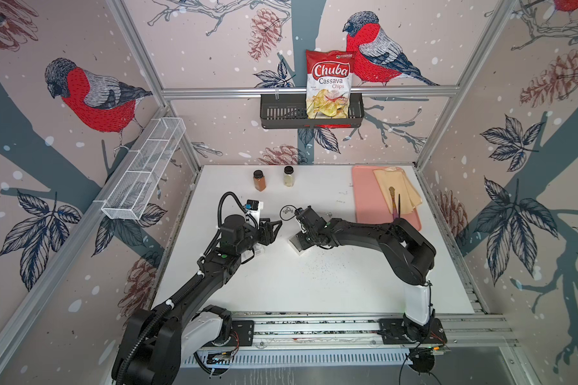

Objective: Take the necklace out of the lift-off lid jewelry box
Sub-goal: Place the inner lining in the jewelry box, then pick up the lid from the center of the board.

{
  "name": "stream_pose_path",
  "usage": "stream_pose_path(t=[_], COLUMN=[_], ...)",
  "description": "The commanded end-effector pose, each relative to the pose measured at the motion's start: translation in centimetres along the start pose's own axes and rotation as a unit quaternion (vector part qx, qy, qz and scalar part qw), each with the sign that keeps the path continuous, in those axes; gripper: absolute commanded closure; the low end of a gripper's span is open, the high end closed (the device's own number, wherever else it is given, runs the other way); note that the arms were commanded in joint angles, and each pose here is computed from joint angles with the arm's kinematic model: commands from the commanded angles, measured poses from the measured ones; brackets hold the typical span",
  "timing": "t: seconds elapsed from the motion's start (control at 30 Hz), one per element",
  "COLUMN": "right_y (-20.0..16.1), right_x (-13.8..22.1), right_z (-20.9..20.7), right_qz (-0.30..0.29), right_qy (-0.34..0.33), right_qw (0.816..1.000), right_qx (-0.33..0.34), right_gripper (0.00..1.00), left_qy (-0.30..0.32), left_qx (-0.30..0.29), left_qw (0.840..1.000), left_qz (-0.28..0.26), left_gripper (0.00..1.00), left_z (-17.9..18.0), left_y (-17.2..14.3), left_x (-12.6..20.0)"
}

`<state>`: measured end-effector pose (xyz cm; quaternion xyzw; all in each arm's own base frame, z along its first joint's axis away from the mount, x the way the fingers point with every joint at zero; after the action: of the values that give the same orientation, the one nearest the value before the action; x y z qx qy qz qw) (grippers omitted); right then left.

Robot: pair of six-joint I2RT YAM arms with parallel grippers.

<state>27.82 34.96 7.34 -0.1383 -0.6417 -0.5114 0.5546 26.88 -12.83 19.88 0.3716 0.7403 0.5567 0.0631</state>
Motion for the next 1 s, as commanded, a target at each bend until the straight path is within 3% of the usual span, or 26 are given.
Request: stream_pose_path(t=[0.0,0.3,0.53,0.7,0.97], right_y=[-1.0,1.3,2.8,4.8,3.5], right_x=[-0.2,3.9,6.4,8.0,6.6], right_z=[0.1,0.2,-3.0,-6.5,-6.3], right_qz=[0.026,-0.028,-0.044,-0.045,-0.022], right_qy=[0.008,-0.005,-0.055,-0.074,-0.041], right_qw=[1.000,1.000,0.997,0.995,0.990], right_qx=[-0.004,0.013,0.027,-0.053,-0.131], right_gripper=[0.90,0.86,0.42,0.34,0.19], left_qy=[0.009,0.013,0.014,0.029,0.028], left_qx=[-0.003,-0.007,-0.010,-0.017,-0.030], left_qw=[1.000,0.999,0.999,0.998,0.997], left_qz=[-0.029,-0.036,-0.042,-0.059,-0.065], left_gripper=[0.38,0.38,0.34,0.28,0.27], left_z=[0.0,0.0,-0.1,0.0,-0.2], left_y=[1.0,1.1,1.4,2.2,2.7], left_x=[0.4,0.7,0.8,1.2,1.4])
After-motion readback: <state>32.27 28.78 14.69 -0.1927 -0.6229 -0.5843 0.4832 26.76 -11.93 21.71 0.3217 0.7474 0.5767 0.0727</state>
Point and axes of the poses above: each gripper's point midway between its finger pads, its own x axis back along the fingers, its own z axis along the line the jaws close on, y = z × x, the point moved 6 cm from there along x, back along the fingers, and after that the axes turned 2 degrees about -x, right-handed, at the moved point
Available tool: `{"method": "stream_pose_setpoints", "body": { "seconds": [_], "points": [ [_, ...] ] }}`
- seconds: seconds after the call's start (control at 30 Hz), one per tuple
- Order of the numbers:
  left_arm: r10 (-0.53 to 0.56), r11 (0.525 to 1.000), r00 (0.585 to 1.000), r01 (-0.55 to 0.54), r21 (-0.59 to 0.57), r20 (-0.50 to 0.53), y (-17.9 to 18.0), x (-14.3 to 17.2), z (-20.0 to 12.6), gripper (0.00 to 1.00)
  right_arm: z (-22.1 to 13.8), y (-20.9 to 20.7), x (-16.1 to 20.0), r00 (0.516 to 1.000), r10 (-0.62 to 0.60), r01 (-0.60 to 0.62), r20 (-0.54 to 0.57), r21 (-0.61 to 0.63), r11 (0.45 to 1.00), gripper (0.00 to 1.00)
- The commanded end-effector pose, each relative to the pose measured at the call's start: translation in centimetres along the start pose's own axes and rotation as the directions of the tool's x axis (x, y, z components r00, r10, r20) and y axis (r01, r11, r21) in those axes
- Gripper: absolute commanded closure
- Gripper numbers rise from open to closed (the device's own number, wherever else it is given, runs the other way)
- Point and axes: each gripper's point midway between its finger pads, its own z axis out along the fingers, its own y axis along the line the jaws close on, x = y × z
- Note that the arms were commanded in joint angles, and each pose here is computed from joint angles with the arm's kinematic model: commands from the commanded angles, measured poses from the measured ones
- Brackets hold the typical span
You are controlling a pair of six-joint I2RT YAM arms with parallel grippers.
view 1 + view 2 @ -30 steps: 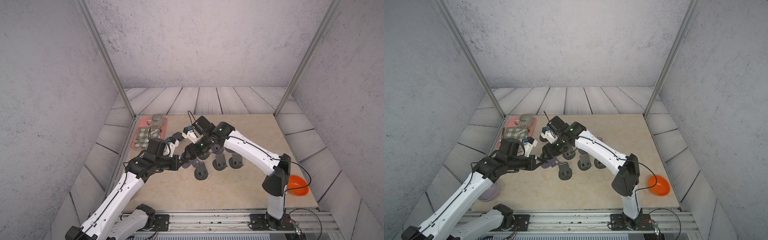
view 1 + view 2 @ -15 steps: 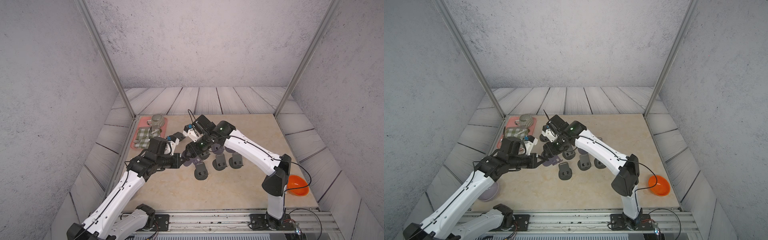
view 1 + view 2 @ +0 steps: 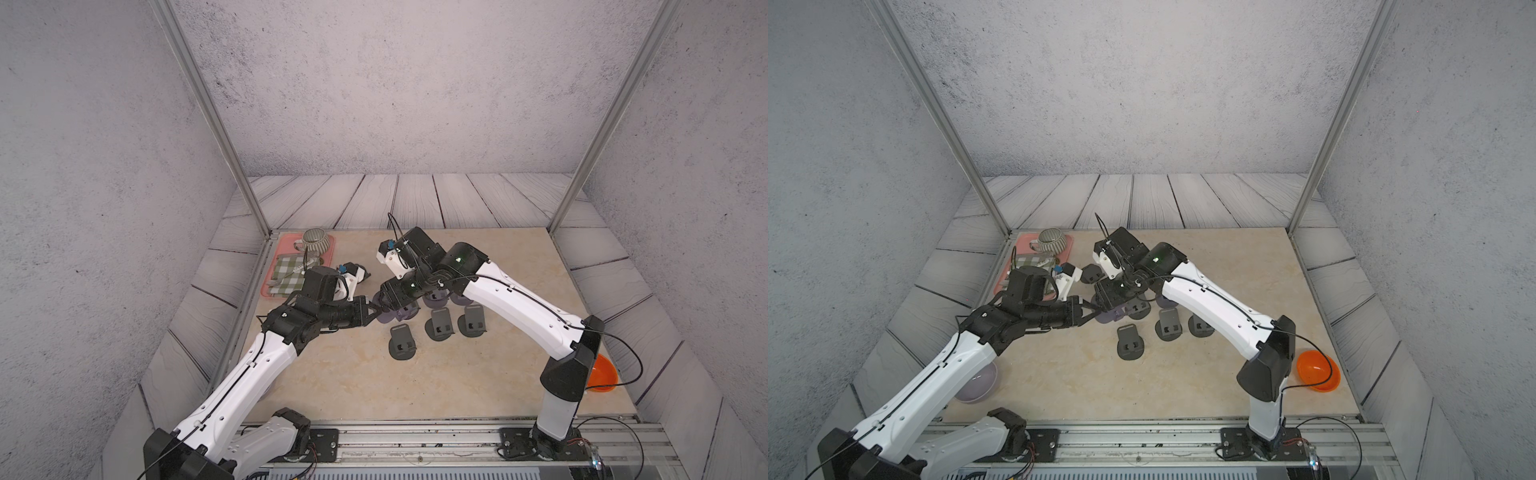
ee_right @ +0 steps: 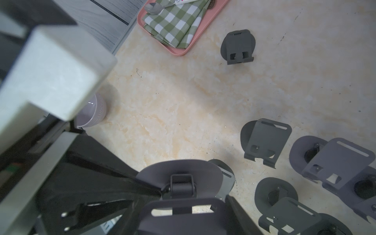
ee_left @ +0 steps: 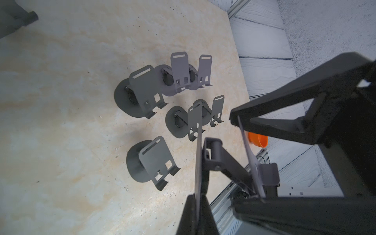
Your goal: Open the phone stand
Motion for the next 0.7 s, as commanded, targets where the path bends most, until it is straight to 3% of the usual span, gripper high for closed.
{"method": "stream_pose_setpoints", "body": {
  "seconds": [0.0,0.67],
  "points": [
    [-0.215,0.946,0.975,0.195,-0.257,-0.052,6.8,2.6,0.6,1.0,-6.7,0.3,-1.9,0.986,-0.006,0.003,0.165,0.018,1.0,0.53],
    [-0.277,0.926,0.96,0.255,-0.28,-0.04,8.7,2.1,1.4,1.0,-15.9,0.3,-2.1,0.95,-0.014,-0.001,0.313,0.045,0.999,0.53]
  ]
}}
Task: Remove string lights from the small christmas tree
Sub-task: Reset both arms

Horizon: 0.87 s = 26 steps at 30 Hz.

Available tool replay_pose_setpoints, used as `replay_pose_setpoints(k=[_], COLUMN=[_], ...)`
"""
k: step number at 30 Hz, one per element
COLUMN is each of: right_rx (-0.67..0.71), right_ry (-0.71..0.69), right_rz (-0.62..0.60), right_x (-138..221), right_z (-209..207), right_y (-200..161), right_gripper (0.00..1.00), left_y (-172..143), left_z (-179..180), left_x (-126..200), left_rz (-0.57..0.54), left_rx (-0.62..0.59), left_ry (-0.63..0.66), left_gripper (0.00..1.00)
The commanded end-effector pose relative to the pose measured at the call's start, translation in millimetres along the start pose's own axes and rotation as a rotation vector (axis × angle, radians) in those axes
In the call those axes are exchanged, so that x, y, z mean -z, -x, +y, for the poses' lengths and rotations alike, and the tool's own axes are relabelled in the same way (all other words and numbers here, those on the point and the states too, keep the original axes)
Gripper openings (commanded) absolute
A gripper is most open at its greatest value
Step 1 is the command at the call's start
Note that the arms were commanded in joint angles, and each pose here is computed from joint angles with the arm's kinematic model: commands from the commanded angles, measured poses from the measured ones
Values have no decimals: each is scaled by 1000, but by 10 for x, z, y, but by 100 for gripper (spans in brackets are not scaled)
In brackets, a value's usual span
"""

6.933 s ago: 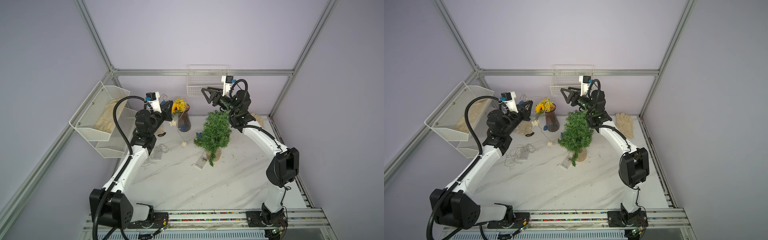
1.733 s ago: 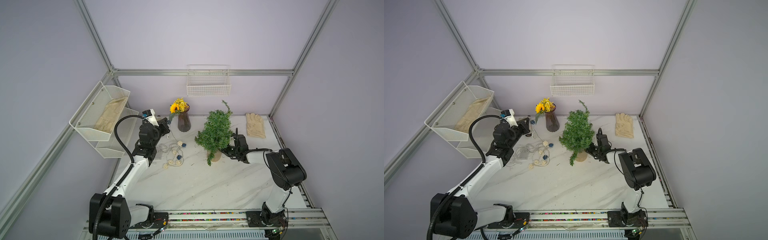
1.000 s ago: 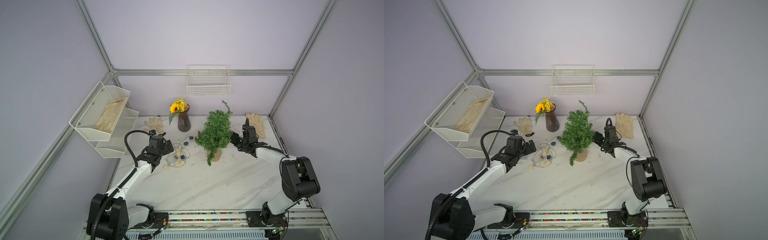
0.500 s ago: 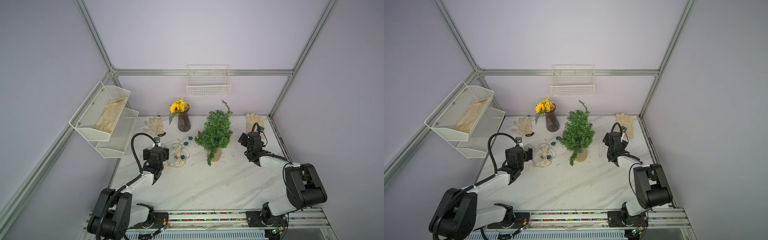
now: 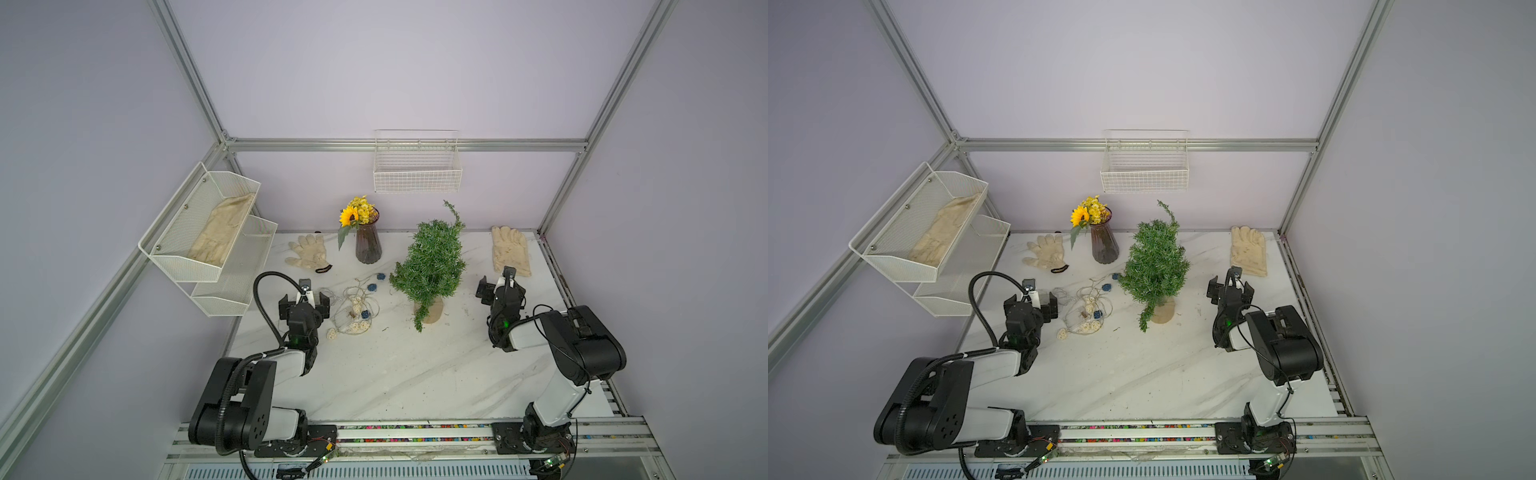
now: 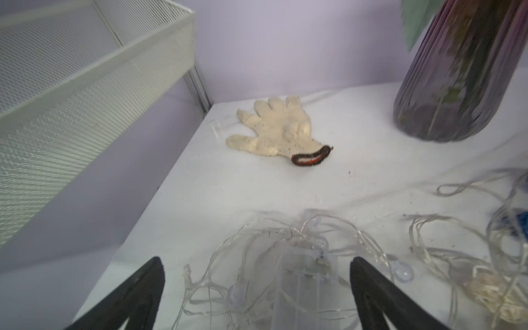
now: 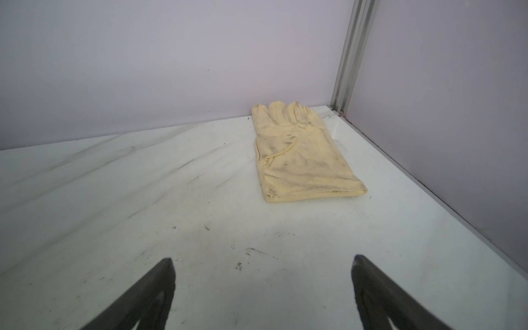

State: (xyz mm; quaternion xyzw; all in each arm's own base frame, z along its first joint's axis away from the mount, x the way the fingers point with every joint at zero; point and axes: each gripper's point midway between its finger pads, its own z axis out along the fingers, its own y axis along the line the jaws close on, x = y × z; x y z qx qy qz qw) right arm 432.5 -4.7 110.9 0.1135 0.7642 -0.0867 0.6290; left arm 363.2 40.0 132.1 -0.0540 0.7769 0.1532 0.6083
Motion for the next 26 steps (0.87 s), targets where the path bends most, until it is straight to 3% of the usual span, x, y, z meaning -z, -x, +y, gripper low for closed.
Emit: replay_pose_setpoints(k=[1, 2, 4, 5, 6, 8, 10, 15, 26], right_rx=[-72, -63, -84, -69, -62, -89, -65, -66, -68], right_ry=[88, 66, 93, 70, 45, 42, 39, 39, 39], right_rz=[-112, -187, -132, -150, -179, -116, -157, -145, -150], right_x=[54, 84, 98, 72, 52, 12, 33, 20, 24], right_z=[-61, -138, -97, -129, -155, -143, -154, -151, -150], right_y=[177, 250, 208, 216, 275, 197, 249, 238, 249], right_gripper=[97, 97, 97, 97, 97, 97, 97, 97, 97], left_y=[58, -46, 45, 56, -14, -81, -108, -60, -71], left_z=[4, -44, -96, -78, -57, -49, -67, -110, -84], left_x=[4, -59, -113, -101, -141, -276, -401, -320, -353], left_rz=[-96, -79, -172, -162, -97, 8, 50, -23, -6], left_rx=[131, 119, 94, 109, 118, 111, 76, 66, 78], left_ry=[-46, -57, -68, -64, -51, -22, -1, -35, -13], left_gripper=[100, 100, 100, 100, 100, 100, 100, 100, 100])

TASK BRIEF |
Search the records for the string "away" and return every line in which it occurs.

ANSWER TO THIS EXERCISE |
`<state>`: measured end-effector pose (xyz cm; quaternion xyzw; all in each arm's own base frame, z along its first joint's axis away from the mount, x the way the fingers point with every joint at zero; after the action: of the values that give the same orientation, the one nearest the value before the action; x y z qx qy qz qw) (grippers omitted); right then left.
State: (xyz mm; quaternion xyzw; all in each arm's own base frame, z along its first joint's axis away from the mount, x the way the fingers point with every joint at zero; point and axes: each gripper's point midway between its finger pads, its own z axis out along the fingers, its own y axis along the line the jaws close on, x = y × z; x y z qx qy qz qw) right arm 432.5 -4.7 110.9 0.1135 0.7642 -0.0867 0.6290; left arm 363.2 40.0 132.1 -0.0540 0.7769 0.1532 0.6083

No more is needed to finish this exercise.